John Hawkmoor called out, identifying Sir Luke, Sir Nigel, and Sir Rannulf.“And two squires, with a shipload of able men, by Our Lady's grace.”
“What squires have you?” asked the leather-voiced horse-man.
Sir Nigel put a hand on John's sleeve. Sir Nigel himself called out, “The Crusading squires Hubert of Bakewell and Edmund Strongarm.”
The three men consulted, then they turned their pale, clean faces toward us. As carefully as we had shaved, peering into our polished metal mirrors, and as thoroughly as we had washed our fustian blouses and our wool mantels, I realized we looked travel-stained and shabby compared with these city men.
When the horsemen observed Edmund standing in the stern, the lead man pointed, nodding, commenting to his companions. My friend had thrown a hood over his head at the sound of his name and bent over slightly, a big man trying to grow small.
The lead man's question rang out, “Is Edmund of Nottingham the moneyer's apprentice among you?”
Sir Nigel hissed, “Say nothing, any of you.”
Sir Luke was the only one of us who looked like he had just stepped from a castle keep, the salt flecks brushed from his long blue cloak.
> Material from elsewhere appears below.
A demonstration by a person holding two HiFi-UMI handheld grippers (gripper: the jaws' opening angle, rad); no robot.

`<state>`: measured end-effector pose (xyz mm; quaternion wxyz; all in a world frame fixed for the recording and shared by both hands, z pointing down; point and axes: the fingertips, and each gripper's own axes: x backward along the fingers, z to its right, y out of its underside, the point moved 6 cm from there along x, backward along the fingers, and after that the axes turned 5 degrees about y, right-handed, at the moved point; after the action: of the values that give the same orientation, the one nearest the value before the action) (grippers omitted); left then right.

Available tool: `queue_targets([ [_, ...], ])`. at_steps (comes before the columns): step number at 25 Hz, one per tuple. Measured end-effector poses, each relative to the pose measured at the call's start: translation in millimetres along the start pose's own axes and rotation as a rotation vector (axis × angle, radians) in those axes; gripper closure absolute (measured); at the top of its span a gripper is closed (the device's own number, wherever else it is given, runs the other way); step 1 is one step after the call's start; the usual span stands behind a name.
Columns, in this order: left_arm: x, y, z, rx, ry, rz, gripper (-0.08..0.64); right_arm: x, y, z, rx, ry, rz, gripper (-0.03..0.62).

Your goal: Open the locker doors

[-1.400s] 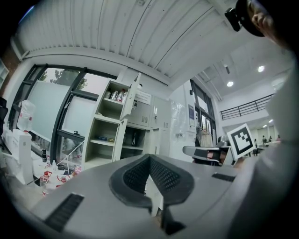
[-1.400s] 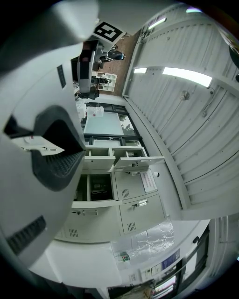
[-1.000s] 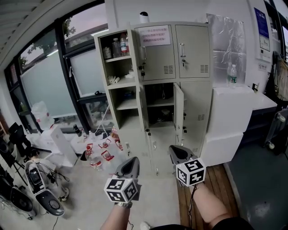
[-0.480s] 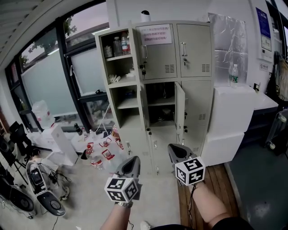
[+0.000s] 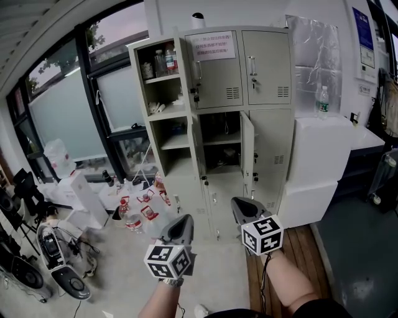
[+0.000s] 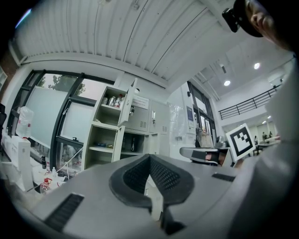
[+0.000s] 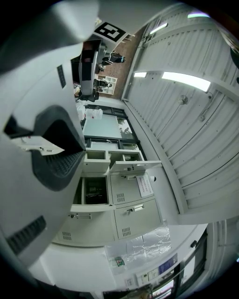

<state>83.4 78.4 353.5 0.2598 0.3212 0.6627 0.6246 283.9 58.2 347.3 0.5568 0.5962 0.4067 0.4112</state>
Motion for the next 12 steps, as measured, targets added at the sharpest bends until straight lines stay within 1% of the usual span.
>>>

He climbed so high on the freeboard rail that Sir Nigel seized his sleeve to keep him from toppling.
He sang out, “God keep King Richard!”
“King Richard and Prince John!” came the response from the riverbank.
THIRTY-EIGHT
And Prince John.
“Not the very words,” said Nigel, “that we wanted to hear.”
“It will be dark by the time we dock in London,” said John Hawkmoor, “with Our Lady's help.”
“Darkness is no man's friend,” said Sir Rannulf. “It helps us, and it helps them.”
“But my lords,” I could not keep myself from saying, “we're home, nearly, and our fighting is done.”
Never had I felt less like helping Sir Nigel buckle on a sword. All the fighting I had seen, with lance and halberd, shield and dagger, seemed to me at that moment worse than pointless. Men writhed, bled, and died, for little reason.Valor was spent in butchering the innocent or unlucky.
“We are King Richard's men,” said Sir Nigel with a smile that meant,
How can I explain it more clearly than that?
Then he added, “King Richard did not trust his brother. Why should we?”
“If I face further punishment,” said Edmund, “I do not wish any of your blood to be spilled.” His voice was steady, but he had a distant, frightened look in his eye.
Sir Nigel laughed. “Do you think we have fought together and braved these foul seas to see you captured by the Exchequer's men?”